[DATA FOR THE TASK]
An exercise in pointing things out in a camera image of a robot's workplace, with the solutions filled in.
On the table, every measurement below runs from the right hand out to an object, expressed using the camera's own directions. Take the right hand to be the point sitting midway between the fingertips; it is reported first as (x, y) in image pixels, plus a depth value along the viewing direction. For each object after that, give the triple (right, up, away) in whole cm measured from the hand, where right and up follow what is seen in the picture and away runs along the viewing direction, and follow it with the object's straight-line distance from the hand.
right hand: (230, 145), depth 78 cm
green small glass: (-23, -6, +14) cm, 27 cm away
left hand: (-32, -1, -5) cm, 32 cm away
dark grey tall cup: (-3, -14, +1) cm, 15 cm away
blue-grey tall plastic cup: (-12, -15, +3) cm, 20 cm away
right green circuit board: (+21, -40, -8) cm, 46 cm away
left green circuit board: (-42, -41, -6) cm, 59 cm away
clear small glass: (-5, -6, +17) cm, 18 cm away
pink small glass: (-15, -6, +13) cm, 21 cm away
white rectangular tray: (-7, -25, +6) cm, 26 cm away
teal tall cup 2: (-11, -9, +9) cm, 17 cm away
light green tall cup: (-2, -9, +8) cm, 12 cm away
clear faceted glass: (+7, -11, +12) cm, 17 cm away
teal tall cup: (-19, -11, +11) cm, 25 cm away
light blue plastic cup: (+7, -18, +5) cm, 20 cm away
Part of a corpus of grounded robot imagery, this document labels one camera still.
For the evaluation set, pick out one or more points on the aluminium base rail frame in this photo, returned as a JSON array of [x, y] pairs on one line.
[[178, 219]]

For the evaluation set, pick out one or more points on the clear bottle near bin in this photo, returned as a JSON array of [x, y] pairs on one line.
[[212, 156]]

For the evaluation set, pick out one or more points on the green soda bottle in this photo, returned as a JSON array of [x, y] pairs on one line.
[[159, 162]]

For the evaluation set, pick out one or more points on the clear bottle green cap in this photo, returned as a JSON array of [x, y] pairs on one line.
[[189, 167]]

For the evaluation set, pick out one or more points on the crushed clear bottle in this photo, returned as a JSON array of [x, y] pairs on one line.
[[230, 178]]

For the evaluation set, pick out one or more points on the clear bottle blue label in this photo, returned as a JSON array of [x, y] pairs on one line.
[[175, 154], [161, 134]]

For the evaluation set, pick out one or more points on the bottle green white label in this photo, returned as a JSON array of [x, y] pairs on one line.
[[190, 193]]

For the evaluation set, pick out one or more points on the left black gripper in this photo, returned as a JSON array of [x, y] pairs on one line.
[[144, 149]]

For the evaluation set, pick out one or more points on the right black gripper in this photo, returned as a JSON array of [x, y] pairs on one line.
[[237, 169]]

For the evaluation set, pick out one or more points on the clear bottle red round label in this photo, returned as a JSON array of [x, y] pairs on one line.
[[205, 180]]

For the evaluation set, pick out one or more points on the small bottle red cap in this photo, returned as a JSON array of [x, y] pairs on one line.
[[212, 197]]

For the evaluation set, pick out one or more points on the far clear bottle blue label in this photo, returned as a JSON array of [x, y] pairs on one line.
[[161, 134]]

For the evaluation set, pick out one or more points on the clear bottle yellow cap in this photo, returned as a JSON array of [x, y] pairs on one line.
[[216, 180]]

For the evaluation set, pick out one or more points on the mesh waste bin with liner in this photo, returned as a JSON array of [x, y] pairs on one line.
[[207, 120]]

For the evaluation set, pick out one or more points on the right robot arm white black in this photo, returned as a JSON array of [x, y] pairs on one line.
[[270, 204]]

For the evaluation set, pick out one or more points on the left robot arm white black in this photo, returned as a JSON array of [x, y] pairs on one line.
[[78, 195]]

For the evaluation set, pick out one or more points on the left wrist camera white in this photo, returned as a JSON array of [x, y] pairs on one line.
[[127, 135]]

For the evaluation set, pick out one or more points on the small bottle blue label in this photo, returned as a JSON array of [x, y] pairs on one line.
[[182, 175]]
[/DATA FOR THE TASK]
• _WORK ORDER_: Locate the lines above that contain "tall" and copy them.

• _OUTPUT FOR THIS EXERCISE_:
dark grey tall cup: (-3, -14, +1) cm, 15 cm away
blue-grey tall plastic cup: (-12, -15, +3) cm, 20 cm away
teal tall cup 2: (-11, -9, +9) cm, 17 cm away
light green tall cup: (-2, -9, +8) cm, 12 cm away
teal tall cup: (-19, -11, +11) cm, 25 cm away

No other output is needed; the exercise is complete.